Über die Freiheit

Manche feiern sie jeden Tag, denn sie haben Unfreiheit erfahren. Andere fühlen sich verloren in ihr, suchen nach Wegweisern in einer als unübersichtlich empfundenen Welt, nach Ordnung, Sicherheit und möglichst klaren Regeln. Nicht wenigen scheint sie relativ egal. Man lebt sein Leben. Wie soll es auch anders sein. Allerdings – schauen wir uns in der Welt um –wer lebt so frei wie wir? Und – gestehen wir Menschen, die anders leben, lieben, glauben, feiern, sich kleiden auch ihre Freiheit zu? Stichwort: „Das wollen wir hier nicht!“. Interessantes Pluralis Majestatis, denn: Wer ist Wir? Relevant ist aber auch, was all jene denken, die sich nicht so offen äußern.

Jeder Mensch hat ein ursprüngliches Interesse daran frei zu denken und selbstbestimmt zu leben, sagt John Stuart Mill. Sein Essay „On Liberty“ ist ein Plädoyer für ein Höchstmaß individueller Freiheit und wider jeglicher Bevormundung. Nur wenn Schaden für andere oder die Gemeinschaft droht, darf die Freiheit Einzelner eingeschränkt werden. Allerdings müssen Menschen zu freier und gleichberechtigter Diskussion fähig sein. Freiheit scheint also etwas zu sein, was in uns steckt als ein ganz basales Bedürfnis, aber auch etwas, das mit Blick auf eigene Lebensentscheidungen sowie im Zusammenleben Kompetenzen erfordert.

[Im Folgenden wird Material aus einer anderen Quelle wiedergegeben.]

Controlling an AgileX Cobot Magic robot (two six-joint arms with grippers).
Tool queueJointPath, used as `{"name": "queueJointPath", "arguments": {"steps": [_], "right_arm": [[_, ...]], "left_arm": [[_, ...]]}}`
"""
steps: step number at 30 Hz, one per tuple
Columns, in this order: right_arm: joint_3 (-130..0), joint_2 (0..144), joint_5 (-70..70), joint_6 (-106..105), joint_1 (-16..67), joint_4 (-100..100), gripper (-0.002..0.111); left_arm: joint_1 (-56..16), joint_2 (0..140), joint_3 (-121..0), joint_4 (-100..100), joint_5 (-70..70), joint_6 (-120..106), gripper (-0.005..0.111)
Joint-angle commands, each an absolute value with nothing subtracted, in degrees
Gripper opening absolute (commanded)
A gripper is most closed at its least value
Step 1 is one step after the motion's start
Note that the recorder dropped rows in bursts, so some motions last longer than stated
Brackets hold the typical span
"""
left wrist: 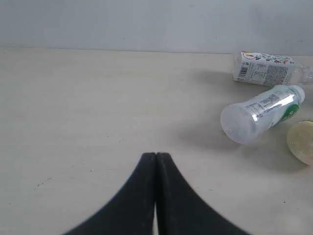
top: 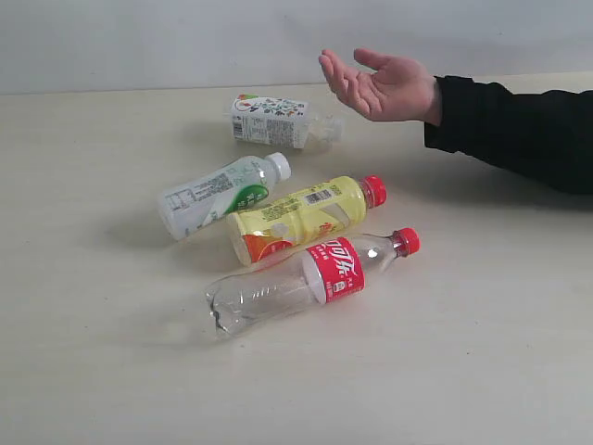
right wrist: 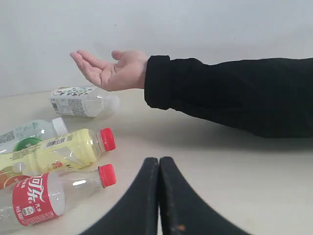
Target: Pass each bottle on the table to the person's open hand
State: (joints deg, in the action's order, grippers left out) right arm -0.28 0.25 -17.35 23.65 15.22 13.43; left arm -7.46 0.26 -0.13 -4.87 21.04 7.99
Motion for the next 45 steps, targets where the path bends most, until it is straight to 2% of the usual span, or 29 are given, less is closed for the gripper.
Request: {"name": "queueJointPath", "arguments": {"steps": [1,37,45], "right_arm": [[0.0,0.0,-17.2,23.6,14.9,13.4,0.000],[0.0,0.0,-16.9,23.6,14.9,13.4,0.000],[0.0,0.0,-16.9,23.6,14.9,13.4,0.000]], "left_arm": [[-7.7,0.0,0.0,-4.3,20.3,7.7,0.001],[-7.8,0.0,0.0,-4.6,19.9,7.7,0.001],[-7.8,0.0,0.0,-0.9,1.7,15.2,0.001]]}}
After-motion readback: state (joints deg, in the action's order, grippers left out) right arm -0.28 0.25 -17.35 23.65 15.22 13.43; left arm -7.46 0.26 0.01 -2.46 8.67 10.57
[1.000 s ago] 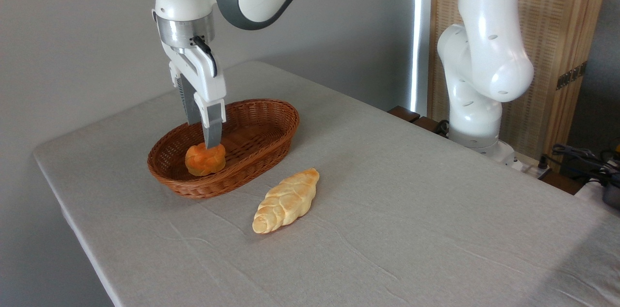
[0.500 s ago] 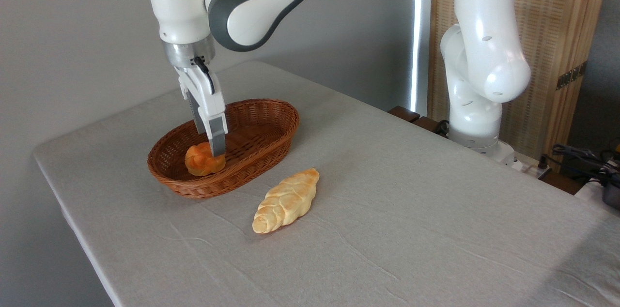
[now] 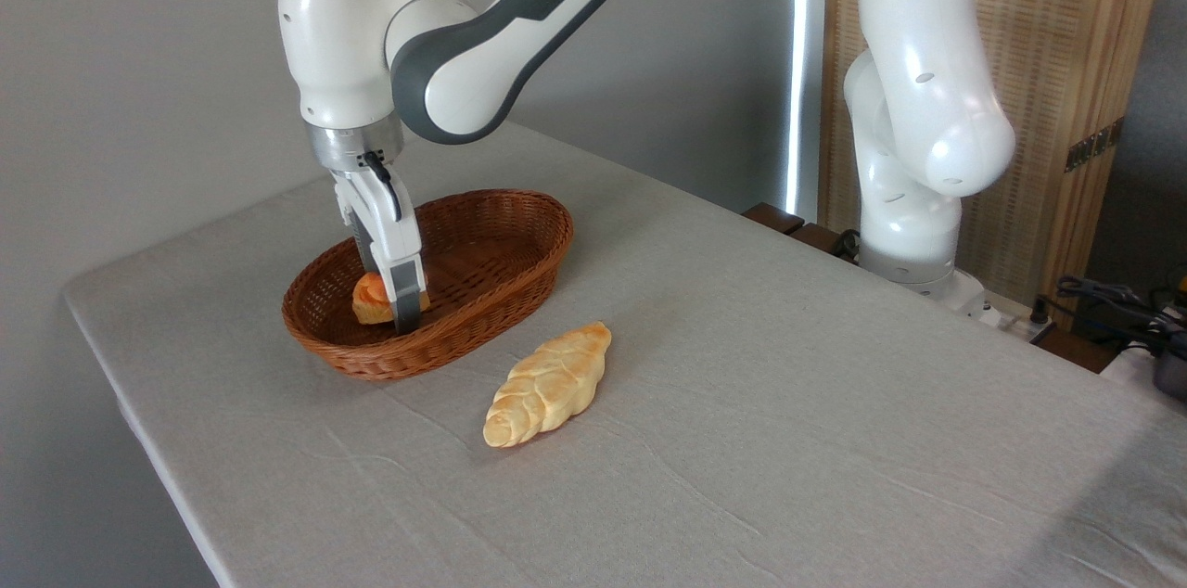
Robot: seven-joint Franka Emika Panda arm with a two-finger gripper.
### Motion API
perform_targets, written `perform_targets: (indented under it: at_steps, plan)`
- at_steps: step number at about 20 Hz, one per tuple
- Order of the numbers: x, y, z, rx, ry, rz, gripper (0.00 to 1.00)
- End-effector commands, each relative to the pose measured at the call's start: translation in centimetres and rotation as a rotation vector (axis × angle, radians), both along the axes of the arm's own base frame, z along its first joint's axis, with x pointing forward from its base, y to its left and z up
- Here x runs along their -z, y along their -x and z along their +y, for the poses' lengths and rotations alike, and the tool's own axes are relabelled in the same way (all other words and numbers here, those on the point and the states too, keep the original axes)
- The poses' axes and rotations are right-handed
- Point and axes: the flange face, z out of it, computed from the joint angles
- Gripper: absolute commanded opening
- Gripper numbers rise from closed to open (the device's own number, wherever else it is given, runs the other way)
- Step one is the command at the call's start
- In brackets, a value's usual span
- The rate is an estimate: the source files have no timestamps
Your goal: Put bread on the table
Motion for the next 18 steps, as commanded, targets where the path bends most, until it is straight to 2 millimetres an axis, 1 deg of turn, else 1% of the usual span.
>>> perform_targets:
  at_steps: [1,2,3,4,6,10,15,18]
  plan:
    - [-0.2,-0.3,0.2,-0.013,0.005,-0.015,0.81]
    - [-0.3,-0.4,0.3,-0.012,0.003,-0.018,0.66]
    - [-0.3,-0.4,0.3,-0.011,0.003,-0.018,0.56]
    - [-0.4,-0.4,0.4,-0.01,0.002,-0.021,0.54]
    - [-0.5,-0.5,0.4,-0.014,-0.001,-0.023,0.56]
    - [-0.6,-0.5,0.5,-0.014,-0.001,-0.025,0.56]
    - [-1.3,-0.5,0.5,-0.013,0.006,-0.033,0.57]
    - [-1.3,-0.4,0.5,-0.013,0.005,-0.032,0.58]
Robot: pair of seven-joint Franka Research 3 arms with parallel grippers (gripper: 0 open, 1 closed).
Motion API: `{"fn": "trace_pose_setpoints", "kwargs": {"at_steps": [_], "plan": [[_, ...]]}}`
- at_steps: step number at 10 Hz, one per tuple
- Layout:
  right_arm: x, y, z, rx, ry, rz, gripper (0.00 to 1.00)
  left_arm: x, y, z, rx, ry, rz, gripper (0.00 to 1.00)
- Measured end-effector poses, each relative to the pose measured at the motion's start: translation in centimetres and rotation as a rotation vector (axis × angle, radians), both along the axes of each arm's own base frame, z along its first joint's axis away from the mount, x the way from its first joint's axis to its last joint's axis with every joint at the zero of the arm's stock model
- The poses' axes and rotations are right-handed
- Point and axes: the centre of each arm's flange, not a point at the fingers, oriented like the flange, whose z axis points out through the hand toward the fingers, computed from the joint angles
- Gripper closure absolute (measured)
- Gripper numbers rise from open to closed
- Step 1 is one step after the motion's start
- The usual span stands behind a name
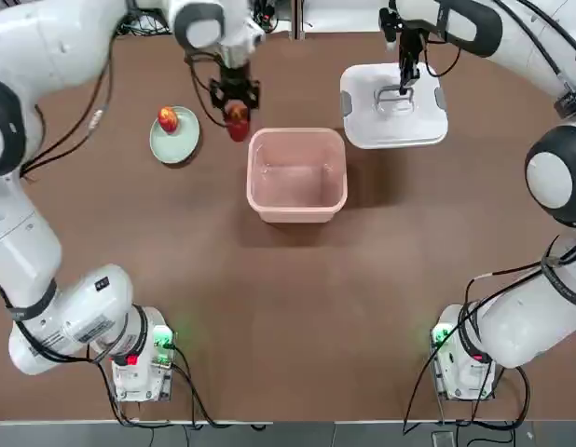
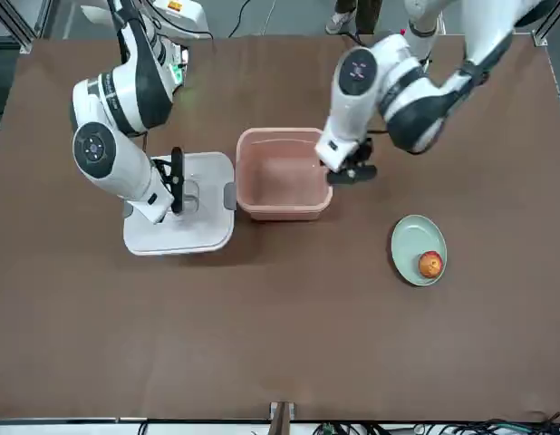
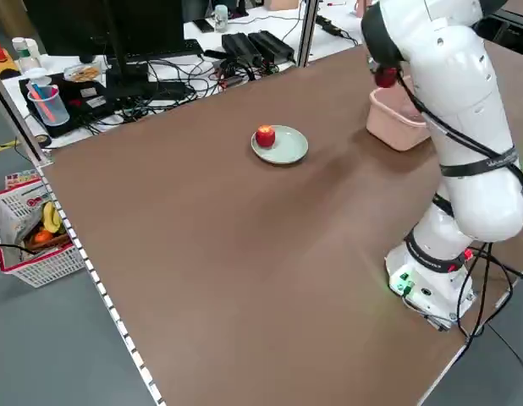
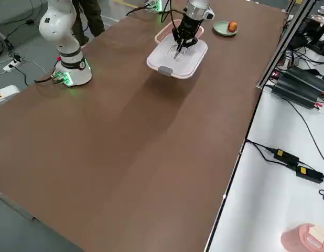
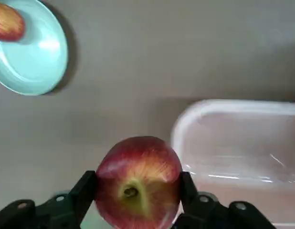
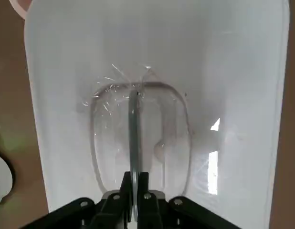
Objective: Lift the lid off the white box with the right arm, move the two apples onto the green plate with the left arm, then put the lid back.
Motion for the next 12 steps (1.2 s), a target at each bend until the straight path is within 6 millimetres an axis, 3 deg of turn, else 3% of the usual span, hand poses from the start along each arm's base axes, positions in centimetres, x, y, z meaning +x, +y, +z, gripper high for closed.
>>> {"fn": "trace_pose_setpoints", "kwargs": {"at_steps": [3,5,8,12], "plan": [[-1.0,2.2,-0.7,-0.013,0.01,-0.005,0.93,5.3,9.4,-1.9,0.039,-0.029,-0.018,0.24],[-2.3,5.1,-1.0,-0.015,0.016,-0.018,0.93,7.9,14.8,-6.3,0.026,-0.056,-0.003,0.24],[-4.8,10.2,-1.7,0.005,0.016,-0.036,0.93,9.4,20.0,-13.5,0.039,-0.069,0.038,0.24],[-10.6,19.9,-3.9,0.026,-0.02,-0.041,0.93,9.8,24.3,-18.6,0.058,-0.09,0.064,0.24]]}}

Isaiah Berlin hat Mills Überlegungen und die von anderen Philosophen aufgegriffen und weiter gedacht. Er versteht Freiheit nicht mehr nur allein als Abwesenheit von Zwängen, denn negative Freiheit, verstanden als Freiheit VON etwas macht allein noch keinen freien Menschen aus uns. Erst positive Freiheit, d.h. Freiheit ZU etwas, macht uns zu autonomen Wesen und gibt die Chance etwas zu tun für das wir uns selber bewusst entscheiden. Nun kann und muss nicht gleich jeder ein Aktivist werden. Aber wir sind frei über gesellschaftliche Fragen nachzudenken und können Schlussfolgerungen für eigenes Leben und Handeln ziehen. Was uns am Herzen liegt, können wir unterstützen, in welcher Form auch immer. Wer nur um sich selbst kreist und mental im gesellschaftlichen Rücksitz sitzen bleibt, verpasst ein sinnerfüllteres Leben. „Recht, von dem man keinen Gebrauch macht, stirbt ab; Freiheit, von der man keinen Gebrauch macht, welkt dahin.“ – sagt Heinrich Böll. Schöner hätten es wir nicht sagen können.